The results showed that the addition of bevacizumab was associated with a significant benefit in PFS when compared with chemotherapy alone (HR = 0.48; P <.001), with a median PFS of 6.7 versus 3.4 months in the respective groups; the benefit in PFS was observed across all subgroups examined. Overall response rate (ORR) was also significantly improved (30.9% vs 12.6%; P <.001) and safety profile was consistent with that previously reported for bevacizumab with no new safety signals.
“AURELIA for resistant tumors was really a big splash paper; probably one of the 6 or 7 most important papers of the last year in oncology,” Penson said. “It really shows that when you add [bevacizumab] to any agent for recurrent ovarian cancer, you significantly improve progression free survival, and that’s likely to impact overall survival.”

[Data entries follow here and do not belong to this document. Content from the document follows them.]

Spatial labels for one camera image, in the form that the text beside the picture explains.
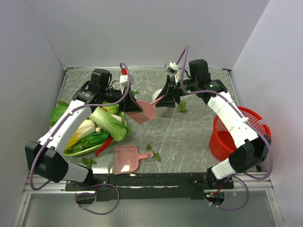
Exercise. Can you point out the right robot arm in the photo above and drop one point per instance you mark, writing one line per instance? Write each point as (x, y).
(251, 146)

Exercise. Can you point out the green lettuce leaf toy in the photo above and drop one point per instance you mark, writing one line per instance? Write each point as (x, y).
(57, 112)

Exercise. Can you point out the white radish toy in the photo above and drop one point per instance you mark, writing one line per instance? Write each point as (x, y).
(117, 117)

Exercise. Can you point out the green paper scrap by dustpan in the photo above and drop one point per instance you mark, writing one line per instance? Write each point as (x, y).
(157, 156)

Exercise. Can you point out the napa cabbage toy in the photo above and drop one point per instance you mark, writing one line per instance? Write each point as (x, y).
(106, 121)

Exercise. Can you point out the pink dustpan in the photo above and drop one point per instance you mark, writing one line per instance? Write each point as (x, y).
(127, 159)

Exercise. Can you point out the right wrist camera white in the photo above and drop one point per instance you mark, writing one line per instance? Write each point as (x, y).
(171, 68)

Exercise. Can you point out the green paper scrap small centre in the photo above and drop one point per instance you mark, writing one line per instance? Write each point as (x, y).
(148, 147)

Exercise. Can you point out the white paper roll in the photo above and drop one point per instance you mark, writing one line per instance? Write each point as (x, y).
(168, 102)

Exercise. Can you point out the green paper scrap near roll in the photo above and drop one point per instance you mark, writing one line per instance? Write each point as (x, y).
(182, 107)

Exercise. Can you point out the red chili pepper toy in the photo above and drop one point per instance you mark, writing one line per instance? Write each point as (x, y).
(104, 146)

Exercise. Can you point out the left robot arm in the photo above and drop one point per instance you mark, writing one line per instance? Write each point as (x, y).
(46, 156)

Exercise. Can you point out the yellow corn husk toy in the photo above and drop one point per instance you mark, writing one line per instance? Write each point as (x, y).
(85, 129)

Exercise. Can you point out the pink hand brush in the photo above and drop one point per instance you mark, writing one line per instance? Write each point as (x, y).
(148, 111)

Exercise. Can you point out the green paper scrap front left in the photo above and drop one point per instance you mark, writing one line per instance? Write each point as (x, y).
(88, 162)

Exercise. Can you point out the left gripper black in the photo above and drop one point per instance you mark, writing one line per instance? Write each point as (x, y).
(129, 104)

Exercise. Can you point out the red mesh basket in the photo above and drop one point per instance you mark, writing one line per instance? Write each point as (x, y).
(231, 130)

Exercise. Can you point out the aluminium rail frame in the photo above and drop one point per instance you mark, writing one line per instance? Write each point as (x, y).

Also in the angiogenesis realm, Monk cited the activity of trebananib, a therapy designed to block activity of a different set of targets, angiopoietin (Ang) 1 and 2, by preventing their binding to the Tie2 receptor; this agent appears to differ from VEGF-targeted agents in terms of some important side effects, such as bowel perforation or hypertension.
Trebananib has been associated with clinically meaningful improvements in PFS in patients with recurrent epithelial ovarian cancer (EOC). Both the VEGF-dependent, and Ang1/Ang2-Tie2-dependent angiogenesis pathways are active in ovarian cancer.
In terms of what he sees as the future of ovarian cancer therapy, Penson reflected that, “while interest is high in PARP inhibitors, the field has somewhat stalled. The next best thing is hard to predict, but probably the most exciting development at present are antibody-drug conjugates.”
Tewari recognized the potential for immunotherapy approaches such as anti-PD-1—directed therapies (ie, nivolumab), either with or without an anti-CTLA-4 antibody (ie, ipilimumab). He also expressed optimism for targeted therapies, such as MEK inhibitors, for low-grade serous cancers, and possibly mTOR inhibitors, for clear cell cancers of the ovary.
In a small clinical trial, the PD-1 inhibitor nivolumab was well tolerated and demonstrated promising clinical efficacy for patients with advanced or relapsed, platinum-resistant ovarian cancer. In 10 patients treated with 1-mg/kg nivolumab, the response rate was 20%. The 3-mg/kg dose was explored in 3 patients, with a response rate of 33%. A larger study is being formed to look specifically at 3-mg/kg nivolumab in advanced ovarian cancer.
In addition to checkpoint inhibitors, several novel vaccine strategies are also under investigation for patients with ovarian cancer. Researchers at the University of Pennsylvania are currently exploring a novel two-step immunotherapy consisting of an adoptive T-cell therapy and a dendritic cell vaccine. This treatment demonstrated promising activity in a phase I clinical trial for women with advanced ovarian cancer. Additionally, investigators at the University of Connecticut recently reported the discovery of a new method to identify protein mutations in cancer cells, which could lead to the creation of a personalized vaccine to treat patients with recurrent ovarian cancer.